> Activity
Every entry below must be transcribed exactly, with no line missing.

-- Excerpted data follows --

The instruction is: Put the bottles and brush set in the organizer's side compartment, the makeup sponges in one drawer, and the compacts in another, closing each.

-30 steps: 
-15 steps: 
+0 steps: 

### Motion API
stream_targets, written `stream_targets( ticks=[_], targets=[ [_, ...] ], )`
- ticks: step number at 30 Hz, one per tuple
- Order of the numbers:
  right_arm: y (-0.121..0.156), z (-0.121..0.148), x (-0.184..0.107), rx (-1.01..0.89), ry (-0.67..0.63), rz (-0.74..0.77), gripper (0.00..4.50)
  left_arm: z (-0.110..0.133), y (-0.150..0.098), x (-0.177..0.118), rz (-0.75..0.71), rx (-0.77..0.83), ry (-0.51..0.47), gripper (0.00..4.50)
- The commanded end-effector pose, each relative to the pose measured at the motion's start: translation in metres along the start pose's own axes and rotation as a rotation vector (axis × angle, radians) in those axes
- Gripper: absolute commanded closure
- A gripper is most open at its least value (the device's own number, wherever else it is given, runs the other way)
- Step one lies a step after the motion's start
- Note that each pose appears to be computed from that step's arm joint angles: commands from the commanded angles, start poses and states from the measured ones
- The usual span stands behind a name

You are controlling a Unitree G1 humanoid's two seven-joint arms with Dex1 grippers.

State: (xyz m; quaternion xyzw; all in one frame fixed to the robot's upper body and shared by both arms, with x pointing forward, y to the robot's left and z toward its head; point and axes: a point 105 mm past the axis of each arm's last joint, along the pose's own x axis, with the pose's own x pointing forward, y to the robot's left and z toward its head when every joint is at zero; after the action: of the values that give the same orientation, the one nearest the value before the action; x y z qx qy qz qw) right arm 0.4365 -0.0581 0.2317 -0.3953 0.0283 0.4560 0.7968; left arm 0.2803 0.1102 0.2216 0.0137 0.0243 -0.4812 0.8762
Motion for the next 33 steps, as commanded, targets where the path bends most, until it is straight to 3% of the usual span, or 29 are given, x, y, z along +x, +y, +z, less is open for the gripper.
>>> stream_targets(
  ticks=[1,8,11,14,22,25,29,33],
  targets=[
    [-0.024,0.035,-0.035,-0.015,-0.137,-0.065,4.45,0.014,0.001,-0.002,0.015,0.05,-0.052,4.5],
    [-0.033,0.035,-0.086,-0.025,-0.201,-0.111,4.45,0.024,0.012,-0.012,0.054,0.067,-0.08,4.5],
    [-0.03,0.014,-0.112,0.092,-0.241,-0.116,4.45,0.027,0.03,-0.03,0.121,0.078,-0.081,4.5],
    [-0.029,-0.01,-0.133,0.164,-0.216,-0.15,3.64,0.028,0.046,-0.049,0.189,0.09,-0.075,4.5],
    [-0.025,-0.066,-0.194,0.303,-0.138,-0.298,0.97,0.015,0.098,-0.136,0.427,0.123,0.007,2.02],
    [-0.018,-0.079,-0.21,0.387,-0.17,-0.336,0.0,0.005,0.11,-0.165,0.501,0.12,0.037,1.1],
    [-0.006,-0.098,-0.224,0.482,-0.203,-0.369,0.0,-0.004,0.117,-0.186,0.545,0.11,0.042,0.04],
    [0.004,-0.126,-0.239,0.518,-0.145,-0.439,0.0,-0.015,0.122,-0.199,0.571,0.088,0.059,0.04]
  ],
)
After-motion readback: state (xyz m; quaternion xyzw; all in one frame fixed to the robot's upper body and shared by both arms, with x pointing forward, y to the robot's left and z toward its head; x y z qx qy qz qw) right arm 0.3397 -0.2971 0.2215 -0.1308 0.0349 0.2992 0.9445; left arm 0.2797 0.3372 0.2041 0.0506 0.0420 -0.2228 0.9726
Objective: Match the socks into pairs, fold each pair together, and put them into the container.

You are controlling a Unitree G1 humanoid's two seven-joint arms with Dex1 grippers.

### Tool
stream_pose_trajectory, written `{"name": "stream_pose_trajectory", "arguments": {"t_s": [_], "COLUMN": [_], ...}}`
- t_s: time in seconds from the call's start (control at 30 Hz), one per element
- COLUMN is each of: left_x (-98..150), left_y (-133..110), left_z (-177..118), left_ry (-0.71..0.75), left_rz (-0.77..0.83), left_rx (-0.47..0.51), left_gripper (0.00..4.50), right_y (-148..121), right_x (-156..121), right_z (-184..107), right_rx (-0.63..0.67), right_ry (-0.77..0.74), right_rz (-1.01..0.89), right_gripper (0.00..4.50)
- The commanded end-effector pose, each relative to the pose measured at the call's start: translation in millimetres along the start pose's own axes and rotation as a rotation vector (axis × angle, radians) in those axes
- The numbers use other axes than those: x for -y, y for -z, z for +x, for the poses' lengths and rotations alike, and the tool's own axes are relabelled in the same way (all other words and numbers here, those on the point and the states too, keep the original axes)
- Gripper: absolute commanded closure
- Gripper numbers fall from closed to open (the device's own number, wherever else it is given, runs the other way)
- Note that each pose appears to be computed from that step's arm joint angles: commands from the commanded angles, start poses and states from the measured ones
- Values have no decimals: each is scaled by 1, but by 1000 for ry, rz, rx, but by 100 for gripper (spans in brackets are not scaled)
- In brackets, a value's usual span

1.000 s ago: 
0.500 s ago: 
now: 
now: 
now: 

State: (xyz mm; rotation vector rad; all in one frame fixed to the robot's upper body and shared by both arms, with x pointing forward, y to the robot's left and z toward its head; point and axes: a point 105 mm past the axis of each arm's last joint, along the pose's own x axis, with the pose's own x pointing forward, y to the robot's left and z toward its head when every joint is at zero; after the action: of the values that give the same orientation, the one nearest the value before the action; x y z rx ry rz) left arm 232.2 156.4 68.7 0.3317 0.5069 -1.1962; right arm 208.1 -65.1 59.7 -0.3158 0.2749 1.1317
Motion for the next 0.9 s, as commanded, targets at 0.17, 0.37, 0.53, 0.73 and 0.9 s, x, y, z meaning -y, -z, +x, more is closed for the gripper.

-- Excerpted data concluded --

> Exercise solution
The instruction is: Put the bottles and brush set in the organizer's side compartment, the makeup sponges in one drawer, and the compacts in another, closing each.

-30 steps: 
-15 steps: 
+0 steps: 

### Motion API
stream_targets, written `stream_targets( ticks=[_], targets=[ [_, ...] ], )`
- ticks: step number at 30 Hz, one per tuple
- Order of the numbers:
  right_arm: y (-0.121..0.156), z (-0.121..0.148), x (-0.184..0.107), rx (-1.01..0.89), ry (-0.67..0.63), rz (-0.74..0.77), gripper (0.00..4.50)
  left_arm: z (-0.110..0.133), y (-0.150..0.098), x (-0.177..0.118), rz (-0.75..0.71), rx (-0.77..0.83), ry (-0.51..0.47), gripper (0.00..4.50)
- The commanded end-effector pose, each relative to the pose measured at the motion's start: translation in metres along the start pose's own axes and rotation as a rotation vector (axis × angle, radians) in those axes
- Gripper: absolute commanded closure
- A gripper is most open at its least value (the device's own number, wherever else it is given, runs the other way)
- Step one lies a step after the motion's start
- Note that each pose appears to be computed from that step's arm joint angles: commands from the commanded angles, start poses and states from the measured ones
- The usual span stands behind a name

You are controlling a Unitree G1 humanoid's two seven-joint arms with Dex1 grippers.

State: (xyz m; quaternion xyzw; all in one frame fixed to the robot's upper body and shared by both arms, with x pointing forward, y to the robot's left and z toward its head; point and axes: a point 105 mm past the axis of each arm's last joint, along the pose's own x axis, with the pose's own x pointing forward, y to the robot's left and z toward its head when every joint is at zero; after the action: of the values that give the same orientation, the one nearest the value before the action; x y z qx qy qz qw) right arm 0.4365 -0.0581 0.2317 -0.3953 0.0283 0.4560 0.7968; left arm 0.2803 0.1102 0.2216 0.0137 0.0243 -0.4812 0.8762
Motion for the next 33 steps, as commanded, targets where the path bends most, until it is straight to 3% of the usual span, or 29 are given, x, y, z along +x, +y, +z, less is open for the gripper.
>>> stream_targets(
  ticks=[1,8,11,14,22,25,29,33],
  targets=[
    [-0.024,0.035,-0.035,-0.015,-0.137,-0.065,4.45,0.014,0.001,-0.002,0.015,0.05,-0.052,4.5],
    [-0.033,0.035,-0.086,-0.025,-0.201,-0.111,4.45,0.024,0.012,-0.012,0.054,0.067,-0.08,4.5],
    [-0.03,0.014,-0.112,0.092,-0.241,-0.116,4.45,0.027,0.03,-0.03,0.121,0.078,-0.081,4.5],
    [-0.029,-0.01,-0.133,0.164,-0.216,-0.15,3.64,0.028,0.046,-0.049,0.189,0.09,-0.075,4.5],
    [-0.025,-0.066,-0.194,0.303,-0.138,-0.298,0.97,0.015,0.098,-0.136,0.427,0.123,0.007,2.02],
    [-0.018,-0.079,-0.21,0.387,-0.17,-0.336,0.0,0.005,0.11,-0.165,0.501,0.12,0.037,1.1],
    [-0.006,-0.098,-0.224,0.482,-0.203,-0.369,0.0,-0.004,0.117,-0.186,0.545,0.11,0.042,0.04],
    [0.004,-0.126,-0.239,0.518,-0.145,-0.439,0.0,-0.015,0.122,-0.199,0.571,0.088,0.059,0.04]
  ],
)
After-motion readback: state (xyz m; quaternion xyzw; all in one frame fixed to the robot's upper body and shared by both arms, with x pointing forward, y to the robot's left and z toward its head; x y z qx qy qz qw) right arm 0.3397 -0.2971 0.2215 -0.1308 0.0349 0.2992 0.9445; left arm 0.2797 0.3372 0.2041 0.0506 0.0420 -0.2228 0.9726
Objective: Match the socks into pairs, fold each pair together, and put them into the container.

You are controlling a Unitree G1 humanoid's two seven-joint arms with Dex1 grippers.

### Tool
stream_pose_trajectory, written `{"name": "stream_pose_trajectory", "arguments": {"t_s": [_], "COLUMN": [_], ...}}`
- t_s: time in seconds from the call's start (control at 30 Hz), one per element
- COLUMN is each of: left_x (-98..150), left_y (-133..110), left_z (-177..118), left_ry (-0.71..0.75), left_rz (-0.77..0.83), left_rx (-0.47..0.51), left_gripper (0.00..4.50), right_y (-148..121), right_x (-156..121), right_z (-184..107), right_rx (-0.63..0.67), right_ry (-0.77..0.74), right_rz (-1.01..0.89), right_gripper (0.00..4.50)
- The commanded end-effector pose, each relative to the pose measured at the call's start: translation in millimetres along the start pose's own axes and rotation as a rotation vector (axis × angle, radians) in those axes
- The numbers use other axes than those: x for -y, y for -z, z for +x, for the poses' lengths and rotations alike, and the tool's own axes are relabelled in the same way (all other words and numbers here, those on the point and the states too, keep the original axes)
- Gripper: absolute commanded closure
- Gripper numbers fall from closed to open (the device's own number, wherever else it is given, runs the other way)
- Note that each pose appears to be computed from that step's arm joint angles: commands from the commanded angles, start poses and states from the measured ones
- Values have no decimals: each is scaled by 1, but by 1000 for ry, rz, rx, but by 100 for gripper (spans in brackets are not scaled)
- In brackets, a value's usual span

1.000 s ago: 
0.500 s ago: 
now: 
now: 
now: 

State: (xyz mm; rotation vector rad; all in one frame fixed to the robot's upper body and shared by both arms, with x pointing forward, y to the robot's left and z toward its head; point and axes: a point 105 mm past the axis of each arm's last joint, along the pose's own x axis, with the pose's own x pointing forward, y to the robot's left and z toward its head when every joint is at zero; after the action: of the values that give the same orientation, the one nearest the value before the action; x y z rx ry rz) left arm 232.2 156.4 68.7 0.3317 0.5069 -1.1962; right arm 208.1 -65.1 59.7 -0.3158 0.2749 1.1317
Motion for the next 0.9 s, as commanded, targets at 0.17, 0.37, 0.53, 0.73 and 0.9 s, x, y, z meaning -y, -z, +x, more is closed for the gripper.

The complete answer has been given.